VI. Other Allegations

  • Indirect Infringement: The complaint alleges active inducement and contribution (Compl. ¶21). The factual basis for inducement appears to be that Defendant sells the Accused Product, which is "intended for use" in a patented method (Compl. ¶16), thereby encouraging surgeons to perform the infringing steps. The basis for contributory infringement is an allegation that the Accused Products "have no suitable non-infringing use" (Compl. ¶22).
  • Willful Infringement: Willfulness is alleged based on Defendant having knowledge of the ’475 Patent "at least since Wall informed it of the ’475 Patent through a letter dated October 26, 2017" (Compl. ¶23).

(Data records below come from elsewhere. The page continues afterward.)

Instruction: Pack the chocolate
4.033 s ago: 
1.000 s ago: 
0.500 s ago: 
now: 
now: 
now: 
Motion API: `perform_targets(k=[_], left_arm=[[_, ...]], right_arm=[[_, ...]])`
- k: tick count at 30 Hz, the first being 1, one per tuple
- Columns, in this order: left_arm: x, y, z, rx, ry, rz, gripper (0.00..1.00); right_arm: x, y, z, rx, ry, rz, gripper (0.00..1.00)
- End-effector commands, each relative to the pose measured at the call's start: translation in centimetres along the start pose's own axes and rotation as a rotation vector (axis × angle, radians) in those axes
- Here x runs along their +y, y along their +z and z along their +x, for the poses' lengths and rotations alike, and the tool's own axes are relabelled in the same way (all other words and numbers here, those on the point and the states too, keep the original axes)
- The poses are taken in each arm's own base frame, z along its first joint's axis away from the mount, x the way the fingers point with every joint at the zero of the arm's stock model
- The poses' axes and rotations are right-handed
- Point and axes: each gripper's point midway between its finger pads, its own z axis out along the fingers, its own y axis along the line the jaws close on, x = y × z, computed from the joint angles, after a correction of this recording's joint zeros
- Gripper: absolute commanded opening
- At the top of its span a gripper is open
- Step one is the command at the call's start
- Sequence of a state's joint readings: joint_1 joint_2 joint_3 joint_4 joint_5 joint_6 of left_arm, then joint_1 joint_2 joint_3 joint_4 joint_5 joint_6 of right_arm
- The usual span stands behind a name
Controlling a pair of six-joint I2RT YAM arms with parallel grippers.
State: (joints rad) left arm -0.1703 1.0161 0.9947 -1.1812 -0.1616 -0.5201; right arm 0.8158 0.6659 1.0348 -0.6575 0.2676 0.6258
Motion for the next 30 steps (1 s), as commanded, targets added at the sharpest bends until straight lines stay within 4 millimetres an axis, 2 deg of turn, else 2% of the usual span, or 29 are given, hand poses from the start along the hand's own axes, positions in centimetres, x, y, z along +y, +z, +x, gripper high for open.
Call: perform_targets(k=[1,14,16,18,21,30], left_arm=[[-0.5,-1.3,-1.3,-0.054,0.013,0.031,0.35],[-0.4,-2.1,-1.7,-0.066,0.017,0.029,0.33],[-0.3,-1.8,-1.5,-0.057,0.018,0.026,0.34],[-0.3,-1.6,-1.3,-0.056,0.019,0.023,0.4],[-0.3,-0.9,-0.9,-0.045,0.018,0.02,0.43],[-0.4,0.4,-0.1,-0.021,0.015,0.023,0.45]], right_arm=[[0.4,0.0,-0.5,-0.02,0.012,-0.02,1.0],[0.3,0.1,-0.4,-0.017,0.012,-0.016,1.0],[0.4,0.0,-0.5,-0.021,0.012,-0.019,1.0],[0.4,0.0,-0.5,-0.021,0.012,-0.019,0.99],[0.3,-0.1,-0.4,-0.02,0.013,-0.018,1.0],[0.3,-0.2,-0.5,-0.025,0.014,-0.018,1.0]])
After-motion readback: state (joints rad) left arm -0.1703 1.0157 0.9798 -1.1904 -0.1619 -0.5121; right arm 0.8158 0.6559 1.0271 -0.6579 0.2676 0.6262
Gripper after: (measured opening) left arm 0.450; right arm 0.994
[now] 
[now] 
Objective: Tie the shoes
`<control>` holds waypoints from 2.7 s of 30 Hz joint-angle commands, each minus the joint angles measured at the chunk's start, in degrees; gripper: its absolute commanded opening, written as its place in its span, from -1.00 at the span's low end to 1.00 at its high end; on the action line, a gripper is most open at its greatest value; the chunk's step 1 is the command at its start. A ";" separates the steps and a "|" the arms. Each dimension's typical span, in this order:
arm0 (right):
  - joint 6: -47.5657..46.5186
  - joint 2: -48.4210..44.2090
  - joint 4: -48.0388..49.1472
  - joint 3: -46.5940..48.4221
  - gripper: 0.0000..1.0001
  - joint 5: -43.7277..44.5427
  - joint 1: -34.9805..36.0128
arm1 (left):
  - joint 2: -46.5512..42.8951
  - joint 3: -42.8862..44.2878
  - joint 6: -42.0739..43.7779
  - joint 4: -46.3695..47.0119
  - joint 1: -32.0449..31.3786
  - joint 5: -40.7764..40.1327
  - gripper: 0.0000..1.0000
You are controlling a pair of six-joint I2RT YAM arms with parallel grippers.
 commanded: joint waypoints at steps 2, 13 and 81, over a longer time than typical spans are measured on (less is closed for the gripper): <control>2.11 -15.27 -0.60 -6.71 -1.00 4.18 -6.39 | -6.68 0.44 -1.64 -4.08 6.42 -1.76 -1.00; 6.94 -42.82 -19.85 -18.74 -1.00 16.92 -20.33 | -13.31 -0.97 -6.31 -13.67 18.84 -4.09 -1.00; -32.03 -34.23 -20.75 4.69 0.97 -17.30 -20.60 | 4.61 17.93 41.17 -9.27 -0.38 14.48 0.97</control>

This allegation covers conduct occurring after this date.

VII. Analyst’s Conclusion: Key Questions for the Case

  1. A core issue will be one of definitional scope: can the term "coating," which the patent specification describes as a "plastic material" covering a mesh, be construed to read on the "nanocoating" of the Accused Product, or does the patent's disclosure implicitly limit the term to a bulk material?

  2. A key evidentiary question will be one of proving function: what evidence will be required to demonstrate that the Accused Product's design actually performs the claimed function of "promoting epithelialization," and does this function occur in the manner described by the patent?

  3. The case may also raise a prosecution history estoppel question, given the complaint’s reference to an "interference action" during the patent’s long prosecution (’475 Patent, Compl. ¶10). The arguments and claim amendments made during that proceeding, if any, could be relevant to the scope of the asserted claims.